Novamente, e desta vez com sentimento
E, sem se aperceber, Nick Cave encontrava-se perdido num supermercado. O dia parecia como todos os outros; contudo, o ambiente e as pessoas à sua volta eram diferentes. Normalmente, Cave seria reconhecido pela notoriedade ganha devido à mestria da sua longa e aclamada carreira musical, mas, desta vez, não foi assim: foi confrontado com olhares de empatia, tristeza e afeto. Ninguém o culpava. Alguns de nós já passaram por momentos de severidade. Um acidente grave. A perda do emprego. Uma separação dolorosa. Ou até mesmo a morte de um filho.
All the things we love, we lose, diz-nos Nick na música “Anthrocene”, uma canção tenebrosa, com influências Jazz, que completa o 16º. disco de originais da sua banda The Bad Seeds intitulado Skeleton Tree. A música – como muitas outras neste disco – representa o compositor, de 59 anos, no seu mais vulnerável estado. Aqui, contempla-se o decano da literatura gótica, o mestre do simbolismo e da ironia, desnudando a sua alma como nunca antes.
Apesar de Cave escrever do ponto de vista das personagens de Skeleton Tree – e de fazê-lo de uma maneira segura e fiável -, a dor em cada faixa é inegavelmente e exclusivamente só sua.
No verão passado, morreu Arthur Cave, filho de 15 anos de Nick, ao cair de um penhasco em Brigthon, no Reino Unido, onde a família vive. A angústia, o desespero e a exasperação apoderaram-se do processo criativo da banda, quando esta tinha o suposto último disco quase terminado.
E o plano mudou, o que é compreensível. Foi uma maneira de perseverança. Quem já o entrevistou sabe que Cave é uma pessoa austera, que não gosta de falar da sua privacidade e de explicitar o seu trabalho a partir de si. É óbvio que existe uma componente autobiográfica em tudo o que compõe ou canta, mas escolheu sempre resguardar-se em máscaras ou em grandes temáticas que fizeram parte do seu trabalho lírico: a vida, a morte, a condição humana, o amor, a religião, o sexo.
Agora, coloca-se no foco, exposto como nunca antes registado, para que o mundo consiga ouvir: e ouvimo-lo, só a ele, o que é suficiente.

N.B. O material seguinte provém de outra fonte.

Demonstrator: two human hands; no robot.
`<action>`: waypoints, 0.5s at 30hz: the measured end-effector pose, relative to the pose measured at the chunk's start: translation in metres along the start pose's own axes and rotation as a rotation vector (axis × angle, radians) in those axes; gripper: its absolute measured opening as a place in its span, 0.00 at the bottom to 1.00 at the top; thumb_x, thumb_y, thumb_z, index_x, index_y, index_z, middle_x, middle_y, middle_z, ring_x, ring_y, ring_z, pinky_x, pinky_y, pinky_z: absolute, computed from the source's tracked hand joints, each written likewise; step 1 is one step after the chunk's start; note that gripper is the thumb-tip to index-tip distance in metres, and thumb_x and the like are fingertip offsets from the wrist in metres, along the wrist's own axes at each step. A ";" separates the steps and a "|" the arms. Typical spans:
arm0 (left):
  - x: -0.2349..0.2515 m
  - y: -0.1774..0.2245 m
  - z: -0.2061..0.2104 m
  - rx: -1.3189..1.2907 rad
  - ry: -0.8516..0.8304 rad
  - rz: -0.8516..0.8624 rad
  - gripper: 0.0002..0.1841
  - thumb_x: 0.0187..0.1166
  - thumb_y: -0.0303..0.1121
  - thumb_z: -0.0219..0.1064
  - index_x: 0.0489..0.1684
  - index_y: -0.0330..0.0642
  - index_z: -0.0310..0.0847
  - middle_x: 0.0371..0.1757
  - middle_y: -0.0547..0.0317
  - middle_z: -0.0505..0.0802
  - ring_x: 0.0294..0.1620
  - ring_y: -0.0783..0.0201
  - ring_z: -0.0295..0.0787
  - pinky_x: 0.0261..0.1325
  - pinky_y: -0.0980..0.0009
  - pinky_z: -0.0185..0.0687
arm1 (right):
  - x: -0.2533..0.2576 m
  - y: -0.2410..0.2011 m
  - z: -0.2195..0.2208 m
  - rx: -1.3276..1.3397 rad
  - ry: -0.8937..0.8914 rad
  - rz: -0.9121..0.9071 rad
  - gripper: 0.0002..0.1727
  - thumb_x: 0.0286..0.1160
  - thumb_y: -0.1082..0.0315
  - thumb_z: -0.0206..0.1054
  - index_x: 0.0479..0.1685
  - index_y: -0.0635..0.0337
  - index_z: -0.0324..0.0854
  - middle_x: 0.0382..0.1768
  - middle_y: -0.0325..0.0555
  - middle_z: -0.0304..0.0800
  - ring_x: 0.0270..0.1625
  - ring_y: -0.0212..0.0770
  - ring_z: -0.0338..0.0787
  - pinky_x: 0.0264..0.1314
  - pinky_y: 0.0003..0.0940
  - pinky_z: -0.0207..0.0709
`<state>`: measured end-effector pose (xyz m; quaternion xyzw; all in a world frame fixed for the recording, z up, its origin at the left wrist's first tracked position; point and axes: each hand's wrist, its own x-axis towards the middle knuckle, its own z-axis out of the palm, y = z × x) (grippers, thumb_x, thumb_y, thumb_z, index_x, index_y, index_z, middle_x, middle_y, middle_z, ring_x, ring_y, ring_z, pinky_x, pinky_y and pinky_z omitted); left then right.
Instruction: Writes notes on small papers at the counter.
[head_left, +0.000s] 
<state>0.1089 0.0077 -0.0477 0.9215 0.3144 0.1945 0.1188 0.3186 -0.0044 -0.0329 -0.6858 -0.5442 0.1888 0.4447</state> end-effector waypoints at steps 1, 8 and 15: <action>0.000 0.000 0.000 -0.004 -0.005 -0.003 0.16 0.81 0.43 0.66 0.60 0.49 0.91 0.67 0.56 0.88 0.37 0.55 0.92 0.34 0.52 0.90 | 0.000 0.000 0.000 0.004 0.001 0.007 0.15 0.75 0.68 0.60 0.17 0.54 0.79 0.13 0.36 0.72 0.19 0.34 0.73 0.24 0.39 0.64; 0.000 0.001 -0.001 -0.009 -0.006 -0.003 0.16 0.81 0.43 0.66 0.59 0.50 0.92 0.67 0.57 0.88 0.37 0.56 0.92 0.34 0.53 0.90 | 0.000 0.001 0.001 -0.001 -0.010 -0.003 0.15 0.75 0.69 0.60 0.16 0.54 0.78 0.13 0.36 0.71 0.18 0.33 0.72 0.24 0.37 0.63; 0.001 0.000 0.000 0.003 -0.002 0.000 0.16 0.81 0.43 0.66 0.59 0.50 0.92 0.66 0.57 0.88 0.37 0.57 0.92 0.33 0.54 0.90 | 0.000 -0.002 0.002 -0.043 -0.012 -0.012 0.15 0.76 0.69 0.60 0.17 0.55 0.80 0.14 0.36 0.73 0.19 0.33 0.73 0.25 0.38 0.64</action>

“Skeleton Tree”, o mais recente álbum de Nick Cave & The Bad Seeds, chegou às lojas dia 9 de setembro
A primeira música, “Jesus Alone”, estabelece um clima atmosférico, ao mesmo tempo pesado e taciturno. A canção é possivelmente das mais diretas que constam neste alinhamento de oito faixas; Nick mantém um tom sereno e baixo até chegar ao refrão: momento em que levanta a sua voz ao apelo do seu filho, With my voice, I am calling you. “Ring of Saturn”, a seguinte, introduz um pouco mais de musicalidade ao ser acompanhada por um ritmo mais frenético, quase influenciado por R&B ou Hip-Hop.
No entanto, “Skeleton Tree” chega ao seu momento mais desesperançado na antepenúltima música, “I Need You”, o segundo single apresentado deste disco. Aqui, a influência Gospel coaduna-se com sintetizadores e percussão para criar um ambiente mais etéreo: I’ll miss you when you’re gone/ I’ll miss you when you’re gone away forever…/Just breathe, just breathe/ I need you.
O aspeto mais surpreendente do álbum é o facto de terminar com um sentimento de esperança. A nona canção que dá nome a este novo trabalho de Nick Cave não só mostra estes arranjos orquestrais – grandes pianos, notas de contrabaixo e guitarras clássicas -, como também desvenda as letras mais claras e promissoras: I called out that nothing is for free/ And it’s all right now. Cave repete estes últimos versos três vezes seguidas, o suficiente até se tornar verdadeiro; ou até se convencer de que é verdadeiro, o que é plausível, pois, se não o fosse, tudo isto seria apenas avassalador.